For Guthlac, sound was especially important because he could not see far from his earthen hermitage. Not having any need for a bell to sound the Daily Office, he nevertheless depended on some kind of signal for approaching visitors.

In one episode, distraught parents bring their once-possessed, now very ill son to Crowland in the hope that he might be cured. This is quite different from an earlier visitation from Wilfrid and Æthelbald, whom Guthlac knew personally, and with whom he might have traded correspondence. To me, this is the real test of Guthlac’s grace: will he help the neediest? The stranger? The tired, desperate parents? Does the bell, or whatever the signal is, proclaim their sameness or difference?

We can sense the tension in the passage, during their sounding of the signal and speaking to Guthlac:

Then when the sun rose in its splendour, they approached the landing place of this said island, and having struck the signal they begged for a talk with the great man. But he, as was his custom, burning with the flame of most excellent charity, presented himself before them…[and after hearing their story] immediately seized the hand of the tormented boy and led him into his oratory, and there prayed on bended knees, fasting continually for three days…(XLI, Colgrave 131).

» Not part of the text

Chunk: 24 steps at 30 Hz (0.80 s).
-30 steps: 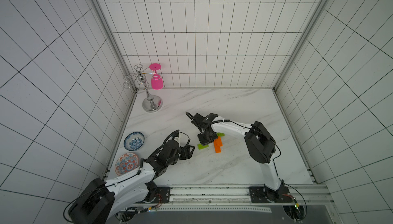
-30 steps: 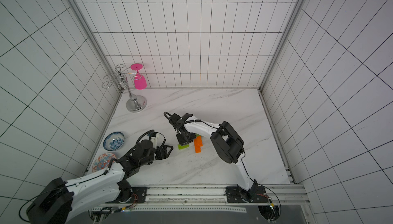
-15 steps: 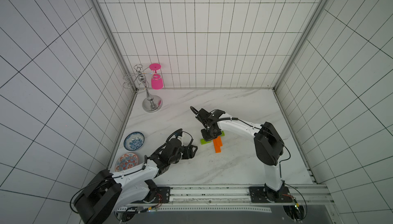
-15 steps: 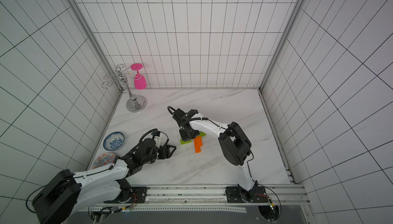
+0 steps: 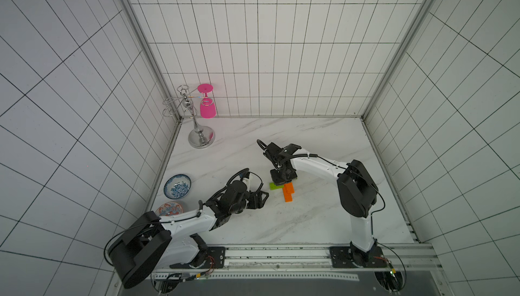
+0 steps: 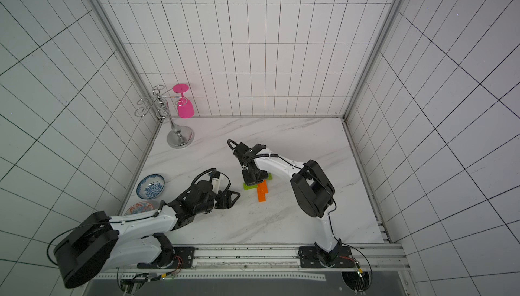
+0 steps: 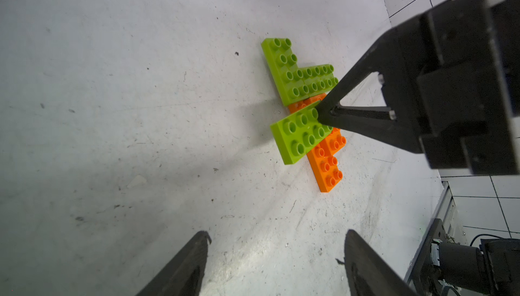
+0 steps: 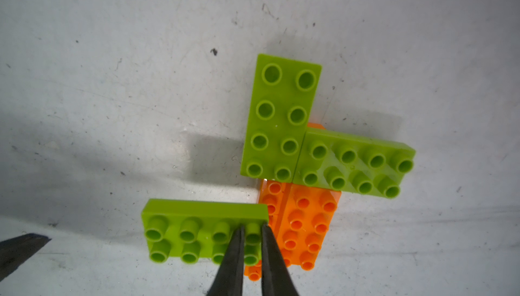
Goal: Assemble a small pinwheel with lego
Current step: Assemble the lego brick with the lego brick.
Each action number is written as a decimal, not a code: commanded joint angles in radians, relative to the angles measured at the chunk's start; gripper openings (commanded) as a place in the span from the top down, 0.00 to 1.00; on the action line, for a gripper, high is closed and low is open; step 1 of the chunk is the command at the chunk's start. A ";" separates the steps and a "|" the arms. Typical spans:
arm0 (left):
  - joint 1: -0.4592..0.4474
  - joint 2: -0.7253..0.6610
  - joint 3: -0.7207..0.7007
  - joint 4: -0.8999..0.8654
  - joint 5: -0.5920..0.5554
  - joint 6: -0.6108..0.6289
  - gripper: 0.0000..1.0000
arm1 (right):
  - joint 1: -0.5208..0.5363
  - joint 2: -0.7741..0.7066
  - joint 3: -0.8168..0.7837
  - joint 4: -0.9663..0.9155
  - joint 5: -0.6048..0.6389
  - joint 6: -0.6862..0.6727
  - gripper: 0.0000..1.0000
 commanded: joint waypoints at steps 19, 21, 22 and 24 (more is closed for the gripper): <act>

The parents had expected to wait; they expected to plead on their son’s behalf. They expected a struggle to be heard. But—and I do think that’s a rather crucial autem in the Latin—Guthlac is eager to listen; the sound on the shore was enough.

What’s more, his cure is a series of utterances. He prays (aloud) for three days straight, without pausing to eat. And after ritually rinsing and breathing the “breath of healing” on the boy, the child, “like one who is brought into port out of the billows and the boiling waves, heaved some deep sighs from the depth of his bosom and realized that he had been restored to health”(XLI, Colgrave 131).

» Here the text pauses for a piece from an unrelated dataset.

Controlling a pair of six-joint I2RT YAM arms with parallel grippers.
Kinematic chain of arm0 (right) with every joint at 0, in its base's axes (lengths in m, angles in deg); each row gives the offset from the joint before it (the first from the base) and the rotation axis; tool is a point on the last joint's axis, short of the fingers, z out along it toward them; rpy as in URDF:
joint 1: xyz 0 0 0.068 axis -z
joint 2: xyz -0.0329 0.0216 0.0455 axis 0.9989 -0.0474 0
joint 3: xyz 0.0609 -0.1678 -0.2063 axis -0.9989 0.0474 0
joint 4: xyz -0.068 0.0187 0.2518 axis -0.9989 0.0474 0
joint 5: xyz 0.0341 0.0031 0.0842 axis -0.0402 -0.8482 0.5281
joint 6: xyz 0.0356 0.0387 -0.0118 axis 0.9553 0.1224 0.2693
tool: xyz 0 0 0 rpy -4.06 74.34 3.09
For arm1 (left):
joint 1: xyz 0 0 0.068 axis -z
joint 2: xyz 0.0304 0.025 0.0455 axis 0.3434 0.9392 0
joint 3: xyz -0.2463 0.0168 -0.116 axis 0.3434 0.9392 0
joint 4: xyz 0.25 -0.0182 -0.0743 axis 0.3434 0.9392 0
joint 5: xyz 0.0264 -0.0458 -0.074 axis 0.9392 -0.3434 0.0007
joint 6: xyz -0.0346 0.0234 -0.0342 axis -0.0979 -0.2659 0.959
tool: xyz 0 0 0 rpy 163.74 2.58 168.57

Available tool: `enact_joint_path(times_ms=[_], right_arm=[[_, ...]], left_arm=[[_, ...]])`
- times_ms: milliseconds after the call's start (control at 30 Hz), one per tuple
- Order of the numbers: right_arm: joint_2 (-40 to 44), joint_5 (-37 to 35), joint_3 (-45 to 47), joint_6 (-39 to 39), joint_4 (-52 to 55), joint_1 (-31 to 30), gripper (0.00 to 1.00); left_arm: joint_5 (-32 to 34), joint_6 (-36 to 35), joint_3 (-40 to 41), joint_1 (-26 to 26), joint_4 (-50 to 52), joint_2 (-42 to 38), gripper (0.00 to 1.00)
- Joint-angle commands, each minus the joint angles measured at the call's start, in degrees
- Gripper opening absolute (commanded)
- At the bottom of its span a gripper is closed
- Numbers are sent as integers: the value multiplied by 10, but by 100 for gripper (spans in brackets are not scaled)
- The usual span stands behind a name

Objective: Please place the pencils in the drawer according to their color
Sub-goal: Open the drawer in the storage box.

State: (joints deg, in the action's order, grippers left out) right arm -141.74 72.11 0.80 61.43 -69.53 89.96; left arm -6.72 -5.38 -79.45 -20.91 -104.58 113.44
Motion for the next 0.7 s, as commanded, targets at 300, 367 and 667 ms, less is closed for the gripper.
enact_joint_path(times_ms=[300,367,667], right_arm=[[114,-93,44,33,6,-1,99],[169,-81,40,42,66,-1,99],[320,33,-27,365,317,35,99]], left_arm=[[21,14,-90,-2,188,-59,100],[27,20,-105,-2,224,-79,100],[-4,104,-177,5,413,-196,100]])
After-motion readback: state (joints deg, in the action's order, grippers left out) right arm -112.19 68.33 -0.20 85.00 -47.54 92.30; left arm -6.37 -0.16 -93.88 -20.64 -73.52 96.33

Image from National Museum of Ireland

Image from National Museum of Ireland

I’m a mom to an asthmatic toddler, so I find myself quite moved by this scene. I can imagine ringing the bell—the thing I might have heard in church, or had in my home; the signal by which monks were called to prayer and children inside for curfew—to make a sound for myself. I can imagine traveling with my husband to a strange place far from home, not knowing what would happen. I can imagine using something everyday for something extraordinary, and having the sound of my arrival echo with anticipation. If I were this mother, I would hear it bounce off the marshes and off the low-lying islands. The dawn would be warming the air above us, amplifying our sound. And I would be standing there, with my child wrapped in my arms, hoping to see someone emerge from a barrow; a man of God whose isolation and entrenchment was supposed to be part of his holiness.

The sound travels outwards to the hermitage and back with the hermit—the echo of her hope, meeting them at the shore. This is a soundscape and a landscape in which time seems still on the shore, but sped through in the oratory. Felix joins both sites, and both temporalities, with the simile of the boy as one rescued from shipwreck catching his breath as he washes ashore. The image recalls the sound of their arrival, and that first bell still seems to ring through this narrative of hope against all odds.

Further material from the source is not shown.